> _Required work_:
The full set of entries below, restated word for word and stripped of images, is the expected result.

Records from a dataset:
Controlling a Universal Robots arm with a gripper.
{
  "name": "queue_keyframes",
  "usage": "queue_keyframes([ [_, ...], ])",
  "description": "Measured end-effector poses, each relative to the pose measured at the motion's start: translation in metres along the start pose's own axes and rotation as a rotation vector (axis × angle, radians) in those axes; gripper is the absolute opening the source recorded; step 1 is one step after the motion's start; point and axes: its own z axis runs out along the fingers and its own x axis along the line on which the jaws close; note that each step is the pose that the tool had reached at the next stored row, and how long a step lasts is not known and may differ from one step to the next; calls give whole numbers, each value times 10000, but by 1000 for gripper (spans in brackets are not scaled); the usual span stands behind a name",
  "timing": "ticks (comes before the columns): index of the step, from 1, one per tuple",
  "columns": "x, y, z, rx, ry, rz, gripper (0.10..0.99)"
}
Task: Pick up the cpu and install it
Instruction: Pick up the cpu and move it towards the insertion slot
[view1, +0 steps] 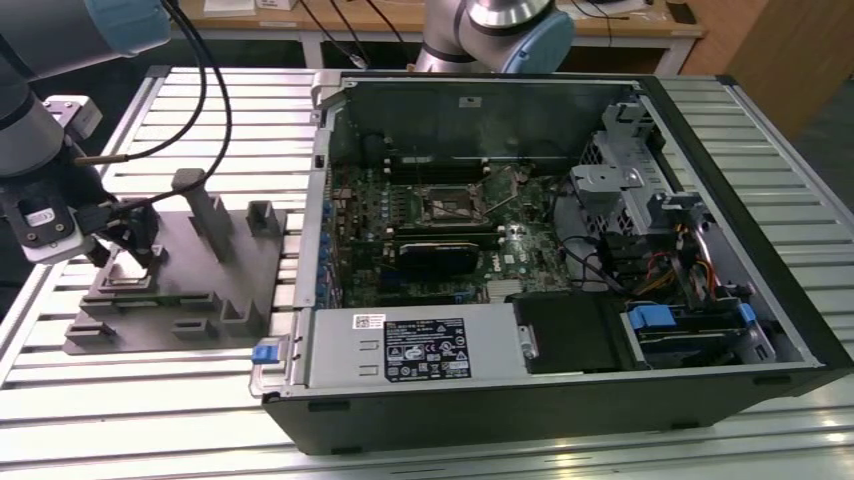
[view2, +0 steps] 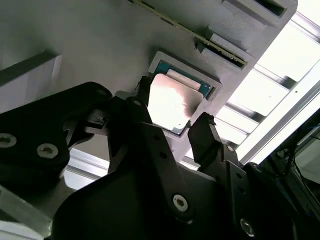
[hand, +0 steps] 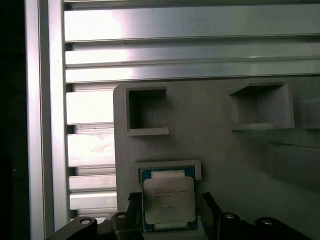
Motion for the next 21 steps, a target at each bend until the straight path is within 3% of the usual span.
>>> queue_keyframes([
  [1, 0, 0, 0, 0, 0, 0, 588],
  [8, 1, -1, 31, -11, 18, -441, 588],
  [21, 2, -3, 81, -11, 22, -452, 588],
])
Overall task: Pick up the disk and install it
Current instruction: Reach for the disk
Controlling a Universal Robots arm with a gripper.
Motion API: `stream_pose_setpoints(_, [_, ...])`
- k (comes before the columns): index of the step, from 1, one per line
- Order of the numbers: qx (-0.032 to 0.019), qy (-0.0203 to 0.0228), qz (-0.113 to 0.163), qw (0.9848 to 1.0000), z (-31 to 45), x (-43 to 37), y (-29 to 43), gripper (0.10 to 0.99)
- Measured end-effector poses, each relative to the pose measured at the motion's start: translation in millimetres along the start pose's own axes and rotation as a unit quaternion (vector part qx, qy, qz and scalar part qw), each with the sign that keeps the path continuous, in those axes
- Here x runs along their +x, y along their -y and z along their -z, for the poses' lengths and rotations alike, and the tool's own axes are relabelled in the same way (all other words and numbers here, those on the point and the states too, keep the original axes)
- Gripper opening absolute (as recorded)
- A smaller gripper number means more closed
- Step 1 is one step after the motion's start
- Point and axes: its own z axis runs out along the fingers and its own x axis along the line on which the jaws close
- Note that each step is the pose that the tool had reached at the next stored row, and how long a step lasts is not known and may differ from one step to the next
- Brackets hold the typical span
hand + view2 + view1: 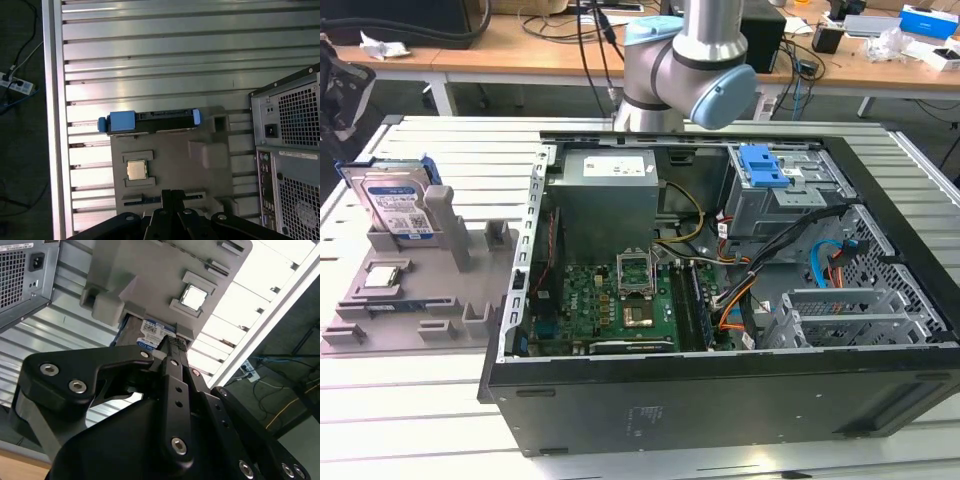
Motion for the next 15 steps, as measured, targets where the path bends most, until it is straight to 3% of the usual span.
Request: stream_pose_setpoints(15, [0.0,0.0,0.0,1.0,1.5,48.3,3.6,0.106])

> _Answer area_:
Controlling a Universal Robots arm with a gripper.
{
  "name": "queue_keyframes",
  "usage": "queue_keyframes([ [_, ...], ])",
  "description": "Measured end-effector poses, each relative to the pose measured at the motion's start: translation in metres along the start pose's own axes and rotation as a rotation vector (axis × angle, radians) in those axes; gripper is the absolute opening the source recorded; step 1 is one step after the motion's start; point and axes: its own z axis runs out along the fingers and its own x axis along the line on which the jaws close; note that each step is the pose that the tool had reached at the next stored row, and how long a step lasts is not known and may differ from one step to the next; calls give whole numbers, each value times 10000, but by 1000 for gripper (spans in brackets are not scaled); the usual span stands behind a name",
  "timing": "ticks (comes before the columns): index of the step, from 1, one per tuple",
  "columns": "x, y, z, rx, ry, rz, gripper (0.10..0.99)"
}
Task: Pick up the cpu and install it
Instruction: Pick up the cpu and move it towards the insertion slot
[view1, +0 steps] 
[view2, +0 steps] 
[hand, +0 steps] 
Motion for the next 21 steps, a target at each bend until the straight path is within 3% of the usual span.
>>> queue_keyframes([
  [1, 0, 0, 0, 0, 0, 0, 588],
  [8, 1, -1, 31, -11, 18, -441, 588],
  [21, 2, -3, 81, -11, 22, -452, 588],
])
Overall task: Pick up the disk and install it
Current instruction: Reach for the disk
Controlling a Universal Robots arm with a gripper.
Motion API: `stream_pose_setpoints(_, [_, ...])`
- k (comes before the columns): index of the step, from 1, one per line
- Order of the numbers: qx (-0.032 to 0.019), qy (-0.0203 to 0.0228), qz (-0.113 to 0.163), qw (0.9848 to 1.0000), z (-31 to 45), x (-43 to 37), y (-29 to 43), gripper (0.10 to 0.99)
- Measured end-effector poses, each relative to the pose measured at the motion's start: translation in millimetres along the start pose's own axes and rotation as a unit quaternion (vector part qx, qy, qz and scalar part qw), each with the sign that keeps the path continuous, in those axes
- Here x runs along their +x, y along their -y and z along their -z, for the poses' lengths and rotations alike, and the tool's own axes are relabelled in the same way (all other words and numbers here, those on the point and the states too, keep the original axes)
- Gripper opening absolute (as recorded)
- A smaller gripper number means more closed
- Step 1 is one step after the motion's start
- Point and axes: its own z axis runs out along the fingers and its own x axis along the line on which the jaws close
- Note that each step is the pose that the tool had reached at the next stored row, and how long a step lasts is not known and may differ from one step to the next
- Brackets hold the typical span
hand + view2 + view1: 
Motion for the next 15 steps, as measured, targets where the path bends most, until it is straight to 3% of the usual span.
Request: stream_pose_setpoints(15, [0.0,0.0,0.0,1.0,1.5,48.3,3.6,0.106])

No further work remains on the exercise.